Amazon Aurora PostgreSQL user-defined functions for Amazon Location Service - Amazon Location Service

Amazon Aurora PostgreSQL user-defined functions for Amazon Location Service

You can use Amazon Location Service to work with coordinates and addresses stored in database tables to validate and to clean and enrich your geospatial data.

For example:

  • You can use geocoding to convert addresses to coordinates to normalize and fill gaps in data for addresses stored in a database table.
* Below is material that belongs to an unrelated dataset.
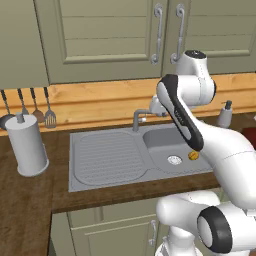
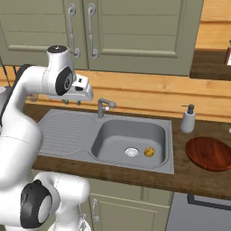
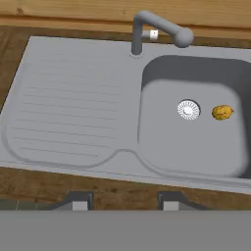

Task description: Pick the squash from the sink and place it in the bowl. Then pick the bowl and place it in the microwave. Then close the microwave door and press the start button.

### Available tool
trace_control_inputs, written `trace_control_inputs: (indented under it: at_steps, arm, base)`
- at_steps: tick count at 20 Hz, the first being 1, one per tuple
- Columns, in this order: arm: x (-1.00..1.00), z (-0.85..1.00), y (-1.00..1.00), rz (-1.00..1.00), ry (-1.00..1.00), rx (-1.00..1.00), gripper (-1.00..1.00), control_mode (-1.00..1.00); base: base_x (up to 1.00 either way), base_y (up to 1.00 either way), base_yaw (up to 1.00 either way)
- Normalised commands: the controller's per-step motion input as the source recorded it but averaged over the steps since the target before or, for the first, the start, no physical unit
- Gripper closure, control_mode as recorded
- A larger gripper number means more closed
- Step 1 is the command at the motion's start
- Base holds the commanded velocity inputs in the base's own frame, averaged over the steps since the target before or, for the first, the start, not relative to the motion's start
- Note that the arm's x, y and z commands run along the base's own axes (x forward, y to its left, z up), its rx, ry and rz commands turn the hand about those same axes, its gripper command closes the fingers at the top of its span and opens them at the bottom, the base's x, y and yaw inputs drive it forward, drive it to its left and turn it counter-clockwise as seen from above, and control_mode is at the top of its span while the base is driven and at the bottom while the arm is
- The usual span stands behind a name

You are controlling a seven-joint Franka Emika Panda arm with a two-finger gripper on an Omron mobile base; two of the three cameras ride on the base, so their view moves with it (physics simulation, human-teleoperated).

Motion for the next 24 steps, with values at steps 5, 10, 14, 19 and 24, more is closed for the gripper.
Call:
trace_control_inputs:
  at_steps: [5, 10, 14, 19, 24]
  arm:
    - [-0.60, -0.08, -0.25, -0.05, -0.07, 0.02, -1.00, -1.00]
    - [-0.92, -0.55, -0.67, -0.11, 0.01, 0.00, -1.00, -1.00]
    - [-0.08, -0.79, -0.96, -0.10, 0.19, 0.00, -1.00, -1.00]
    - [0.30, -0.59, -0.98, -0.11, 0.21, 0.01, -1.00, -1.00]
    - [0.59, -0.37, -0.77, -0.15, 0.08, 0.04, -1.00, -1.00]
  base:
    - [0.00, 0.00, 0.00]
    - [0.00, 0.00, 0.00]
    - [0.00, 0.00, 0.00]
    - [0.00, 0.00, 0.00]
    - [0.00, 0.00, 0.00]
  • You can geocode addresses to obtain their positions and use the coordinates with database spatial functions, such as a function that shows rows in a specified area.

  • You can use enriched data to generate automated reporting, such a generating an automated report that illustrates all devices in a given area, or an automated report for machine learning that illustrates areas with higher failure rates when sending location updates.
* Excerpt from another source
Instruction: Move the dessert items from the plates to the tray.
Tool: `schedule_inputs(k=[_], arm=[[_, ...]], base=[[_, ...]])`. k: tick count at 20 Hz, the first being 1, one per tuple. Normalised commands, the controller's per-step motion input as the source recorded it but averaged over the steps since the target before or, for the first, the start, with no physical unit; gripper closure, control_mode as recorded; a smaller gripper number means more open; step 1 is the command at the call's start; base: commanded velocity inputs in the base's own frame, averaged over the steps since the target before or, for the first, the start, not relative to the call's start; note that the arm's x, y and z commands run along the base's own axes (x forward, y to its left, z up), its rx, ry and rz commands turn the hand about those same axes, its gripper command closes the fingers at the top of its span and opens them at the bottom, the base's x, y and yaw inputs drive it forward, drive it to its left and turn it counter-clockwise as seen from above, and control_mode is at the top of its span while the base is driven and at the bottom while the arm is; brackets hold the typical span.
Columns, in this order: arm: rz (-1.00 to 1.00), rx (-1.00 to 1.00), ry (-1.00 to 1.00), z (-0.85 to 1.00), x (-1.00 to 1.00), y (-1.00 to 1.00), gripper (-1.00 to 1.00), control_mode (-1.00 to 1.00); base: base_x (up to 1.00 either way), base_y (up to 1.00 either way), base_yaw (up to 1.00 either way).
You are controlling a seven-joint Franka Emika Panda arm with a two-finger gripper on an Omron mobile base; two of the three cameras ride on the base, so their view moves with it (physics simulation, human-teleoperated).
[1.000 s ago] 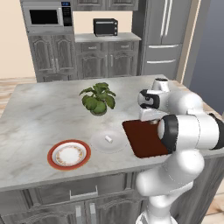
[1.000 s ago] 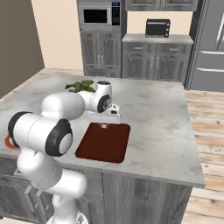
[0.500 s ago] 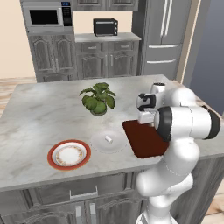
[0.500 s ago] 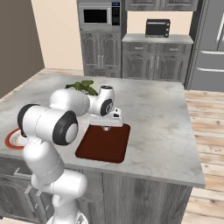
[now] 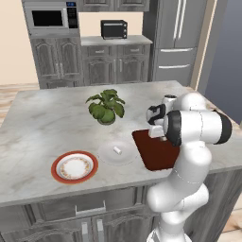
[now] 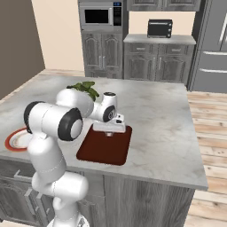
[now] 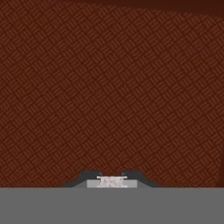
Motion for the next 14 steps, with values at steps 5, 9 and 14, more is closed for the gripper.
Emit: schedule_inputs(k=[5, 9, 14], arm=[[0.0, 0.0, 0.0, -0.3, 0.01, -0.05, 1.0, -1.0], [0.0, 0.0, 0.01, -0.19, 0.0, -0.03, 1.0, -1.0], [0.0, 0.0, 0.0, -0.1, 0.0, 0.0, 1.0, -1.0]], base=[[0.0, 0.0, 0.0], [0.0, 0.0, 0.0], [0.0, 0.0, 0.0]])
This tutorial provides a walk-through for how to validate and format addresses stored in an Amazon Aurora PostgreSQL database table using Amazon Location Service.
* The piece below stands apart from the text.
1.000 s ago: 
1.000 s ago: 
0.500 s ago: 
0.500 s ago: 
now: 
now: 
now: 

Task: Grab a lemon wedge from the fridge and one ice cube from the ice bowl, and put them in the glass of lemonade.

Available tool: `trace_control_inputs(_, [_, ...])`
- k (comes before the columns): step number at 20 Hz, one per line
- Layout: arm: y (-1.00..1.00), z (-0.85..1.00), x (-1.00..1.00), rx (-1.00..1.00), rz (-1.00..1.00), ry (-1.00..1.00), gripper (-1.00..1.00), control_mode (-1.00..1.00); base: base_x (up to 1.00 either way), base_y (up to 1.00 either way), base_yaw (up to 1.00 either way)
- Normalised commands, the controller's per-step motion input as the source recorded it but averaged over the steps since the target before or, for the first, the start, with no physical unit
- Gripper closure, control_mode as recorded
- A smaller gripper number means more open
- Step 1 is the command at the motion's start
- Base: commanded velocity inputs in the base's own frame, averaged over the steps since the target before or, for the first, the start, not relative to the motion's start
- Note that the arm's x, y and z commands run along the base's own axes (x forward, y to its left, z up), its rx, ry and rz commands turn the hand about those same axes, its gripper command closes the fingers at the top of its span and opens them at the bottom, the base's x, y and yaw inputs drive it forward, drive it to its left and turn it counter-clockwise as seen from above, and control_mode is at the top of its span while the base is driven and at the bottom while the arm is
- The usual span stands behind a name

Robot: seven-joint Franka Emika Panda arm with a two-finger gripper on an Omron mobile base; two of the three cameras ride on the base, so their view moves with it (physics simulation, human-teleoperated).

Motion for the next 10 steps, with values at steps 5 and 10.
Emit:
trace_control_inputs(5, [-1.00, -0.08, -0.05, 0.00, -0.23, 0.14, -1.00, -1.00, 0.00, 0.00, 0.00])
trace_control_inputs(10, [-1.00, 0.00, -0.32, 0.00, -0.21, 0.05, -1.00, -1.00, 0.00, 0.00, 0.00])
  • Amazon Aurora PostgreSQL – A fully managed relational database engine, compatible with MySQL and PostgreSQL, that outputs up to five times the throughput of MySQL and up to three times the throughput of PostgreSQL without changing most of your existing application. For more information, see What is Amazon Aurora? in the Amazon Aurora User Guide.

Important

The resulting application in this tutorial uses a place index that stores geocoding results charged under the Request-Based Usage pricing plan. For more information on applicable charges for storing geocoding results, see Amazon Location Service pricing.

Sample code is available in the Amazon Location Service samples repository on GitHub, which includes an AWS CloudFormation template.

Overview

The architecture involves the following integrations:

  • This solution uses an Amazon Location place index resource to support geocoding queries using the operation SearchPlaceIndexForText.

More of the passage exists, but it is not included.